16. I propose starting from that point to discuss briefly the evidence on which the plaintiff has relied in proof of the accretion which he alleges, I have already said that a sudden flood in Khyad and the new change thereby caused in the Manneri lands dispose conclusively of the theory of gradual accretion. But even upon the plaintiff's own statement of his case it may be doubted whether he can be held to have made out the theory of gradual accretion to the extent which he now alleges. [His Lordship after discussing evidence continued :] Thus the substance of the matter is. this that the plaintiff has failed to show by any clear and unimpeachable evidence that accretion to the extent which he now claims could possibly have taken place even if there had been no sudden change in the course of the river. It seems to me that the District Judge is perfectly correct when he says: 'I do not deny the possibility that there may have been some further accretion to the plaintiff's lands, by a gradual process, after 1905, but this further accretion, if any, was probably small.
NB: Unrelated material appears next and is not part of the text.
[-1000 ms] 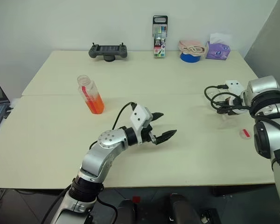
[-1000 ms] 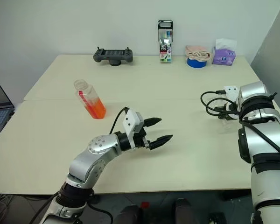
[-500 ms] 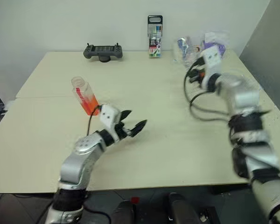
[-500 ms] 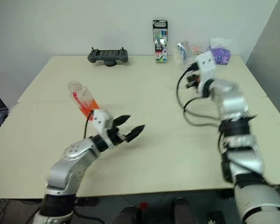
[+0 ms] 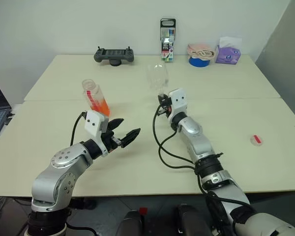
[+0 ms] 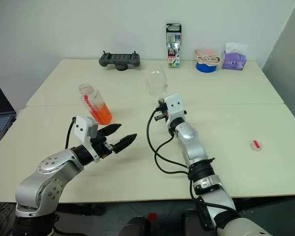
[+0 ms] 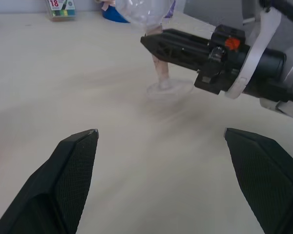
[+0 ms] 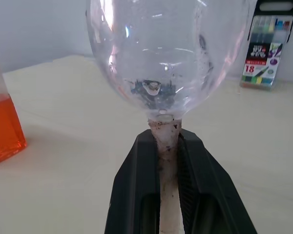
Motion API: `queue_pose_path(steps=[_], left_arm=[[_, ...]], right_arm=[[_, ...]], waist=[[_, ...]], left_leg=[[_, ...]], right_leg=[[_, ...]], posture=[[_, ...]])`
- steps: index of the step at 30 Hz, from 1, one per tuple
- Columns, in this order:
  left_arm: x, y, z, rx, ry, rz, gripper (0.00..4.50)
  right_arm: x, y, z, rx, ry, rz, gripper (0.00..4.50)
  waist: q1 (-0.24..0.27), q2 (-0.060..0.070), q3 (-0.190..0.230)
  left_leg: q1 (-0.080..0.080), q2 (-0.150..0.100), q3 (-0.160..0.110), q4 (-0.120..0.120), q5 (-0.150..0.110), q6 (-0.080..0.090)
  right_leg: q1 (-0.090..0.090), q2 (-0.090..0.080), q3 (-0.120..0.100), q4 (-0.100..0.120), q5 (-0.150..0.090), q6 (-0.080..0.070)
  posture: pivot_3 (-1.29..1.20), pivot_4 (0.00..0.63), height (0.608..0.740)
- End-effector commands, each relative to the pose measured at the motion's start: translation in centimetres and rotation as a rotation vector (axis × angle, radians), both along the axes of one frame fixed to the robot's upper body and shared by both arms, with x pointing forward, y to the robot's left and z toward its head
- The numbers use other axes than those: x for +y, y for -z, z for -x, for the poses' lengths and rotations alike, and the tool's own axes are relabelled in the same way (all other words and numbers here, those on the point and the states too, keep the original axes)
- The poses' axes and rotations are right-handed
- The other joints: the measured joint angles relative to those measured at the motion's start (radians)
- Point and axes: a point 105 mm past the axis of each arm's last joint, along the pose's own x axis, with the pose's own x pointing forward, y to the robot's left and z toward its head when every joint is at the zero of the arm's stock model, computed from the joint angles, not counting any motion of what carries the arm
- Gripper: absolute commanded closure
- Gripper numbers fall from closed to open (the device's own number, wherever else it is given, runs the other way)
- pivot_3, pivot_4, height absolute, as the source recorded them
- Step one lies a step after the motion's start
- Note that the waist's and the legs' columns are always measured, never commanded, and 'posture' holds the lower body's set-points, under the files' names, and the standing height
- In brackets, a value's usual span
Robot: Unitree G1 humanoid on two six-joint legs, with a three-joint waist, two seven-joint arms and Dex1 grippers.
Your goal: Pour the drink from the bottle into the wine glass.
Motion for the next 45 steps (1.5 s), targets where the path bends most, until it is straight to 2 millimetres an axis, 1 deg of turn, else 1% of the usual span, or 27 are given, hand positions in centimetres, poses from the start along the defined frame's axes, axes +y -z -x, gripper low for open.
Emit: queue_pose_path(steps=[1,5,8,14,16,17,21,27,35,37,38,42,43,44,45], left_arm=[[-0.7,-1.5,0.5,-0.054,0.032,-0.005,0.12],[-0.4,-1.5,0.5,-0.048,0.031,-0.014,0.12],[-0.1,-1.4,0.3,-0.044,0.028,-0.022,0.12],[0.0,-1.3,0.2,-0.038,0.032,-0.029,0.12],[0.1,-1.2,0.1,-0.036,0.035,-0.030,0.12],[0.1,-1.2,0.1,-0.035,0.037,-0.030,0.12],[0.3,-1.0,0.0,-0.029,0.039,-0.032,0.12],[0.7,-1.0,-0.2,-0.035,0.021,-0.036,0.12],[1.5,-0.9,-0.5,-0.048,-0.031,-0.032,0.12],[1.7,-0.7,-0.5,-0.047,-0.038,-0.036,0.12],[1.8,-0.6,-0.6,-0.047,-0.045,-0.037,0.12],[2.1,-0.2,-0.7,-0.046,-0.065,-0.039,0.12],[2.3,0.0,-0.7,-0.046,-0.073,-0.040,0.12],[2.7,0.1,-0.8,-0.048,-0.094,-0.045,0.12],[3.0,0.2,-1.0,-0.055,-0.119,-0.049,0.12]], right_arm=[[1.5,0.3,0.5,-0.028,-0.026,0.008,4.32],[0.9,2.1,0.6,0.007,-0.011,0.039,4.32],[-0.3,3.2,0.6,0.053,0.007,0.041,4.32],[-3.2,5.5,1.5,0.114,0.020,0.086,4.32],[-3.9,6.3,2.0,0.134,0.017,0.104,4.32],[-4.0,6.5,2.2,0.140,0.009,0.116,4.32],[-4.1,7.3,2.6,0.184,-0.021,0.144,4.32],[-3.8,7.8,2.5,0.238,-0.056,0.151,4.32],[-2.7,8.0,3.0,0.261,-0.152,0.179,4.32],[-2.7,7.9,3.0,0.254,-0.154,0.183,3.58],[-2.7,7.8,3.1,0.252,-0.157,0.184,3.32],[-2.9,7.7,3.3,0.248,-0.165,0.197,1.97],[-3.1,7.7,3.3,0.246,-0.166,0.201,1.61],[-3.2,7.6,3.4,0.247,-0.170,0.206,1.15],[-3.4,7.5,3.5,0.250,-0.175,0.211,0.89]], waist=[[-0.004,0.000,0.000],[-0.005,-0.001,0.000],[-0.005,-0.001,0.000],[0.003,-0.001,-0.001],[0.006,-0.001,-0.001],[0.007,-0.001,-0.001],[0.008,-0.001,-0.002],[0.008,-0.002,-0.003],[0.004,-0.003,-0.004],[0.002,-0.004,-0.004],[0.002,-0.004,-0.004],[0.000,-0.003,-0.003],[0.000,-0.003,-0.003],[0.000,-0.003,-0.003],[0.000,-0.003,-0.003]], left_leg=[[0.000,0.000,0.000,0.000,0.000,0.000],[0.001,0.001,0.000,-0.001,0.000,0.000],[0.003,0.000,0.000,-0.001,0.000,0.000],[0.007,0.000,-0.003,0.000,0.000,0.000],[0.007,-0.001,-0.003,0.000,0.000,0.000],[0.008,-0.001,-0.003,0.000,0.000,0.000],[0.011,-0.001,-0.003,0.000,0.000,0.000],[0.012,0.000,-0.003,-0.001,0.000,0.001],[0.014,0.001,-0.002,-0.001,0.000,0.001],[0.014,0.001,-0.002,-0.002,0.000,0.001],[0.014,0.001,-0.002,-0.002,0.000,0.001],[0.010,0.001,-0.002,-0.002,0.000,0.001],[0.009,0.001,-0.002,-0.002,0.000,0.001],[0.009,0.001,-0.002,-0.002,0.000,0.001],[0.009,0.001,-0.003,-0.002,0.000,0.001]], right_leg=[[0.000,0.000,0.000,0.000,0.000,0.000],[0.000,0.000,0.000,0.000,0.000,0.000],[0.002,0.000,0.000,0.000,0.000,0.000],[0.010,0.000,-0.002,-0.004,-0.001,-0.001],[0.011,0.000,-0.002,-0.004,-0.001,0.000],[0.012,0.000,-0.002,-0.004,-0.003,0.003],[0.014,0.000,-0.002,-0.004,-0.004,0.003],[0.014,0.000,-0.002,-0.004,-0.004,0.002],[0.015,0.000,-0.002,-0.004,-0.004,0.002],[0.015,0.000,-0.002,-0.004,-0.004,0.002],[0.015,0.001,-0.002,-0.004,-0.004,0.002],[0.012,0.001,-0.002,-0.005,-0.005,0.001],[0.012,0.001,-0.002,-0.005,-0.005,0.001],[0.011,0.001,-0.002,-0.005,-0.005,0.001],[0.011,0.001,-0.002,-0.006,-0.005,0.001]], posture=[[0.00,0.150,0.740],[0.00,0.150,0.740],[0.00,0.150,0.740],[0.00,0.150,0.740],[0.00,0.150,0.740],[0.00,0.150,0.740],[0.00,0.150,0.740],[0.00,0.150,0.740],[0.00,0.150,0.740],[0.00,0.150,0.740],[0.00,0.150,0.740],[0.00,0.150,0.740],[0.00,0.150,0.740],[0.00,0.150,0.740],[0.00,0.150,0.740]])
I could not possibly hold on the evidence that it Extended beyond the centre line of the old river bed'. That finding in itself would be enough to dispose of the plaintiff's case.
17. Taking the matter as a whole and giving full weight to the arguments that have been advanced before us, it would be impossible on such grounds as have been made out to displace the full and careful judgment of the learned Judge in which every circumstance in favour of either party has been weighed with scrupulous exactitude.
18. I, therefore, concur in holding that these appeals must be dismissed with costs.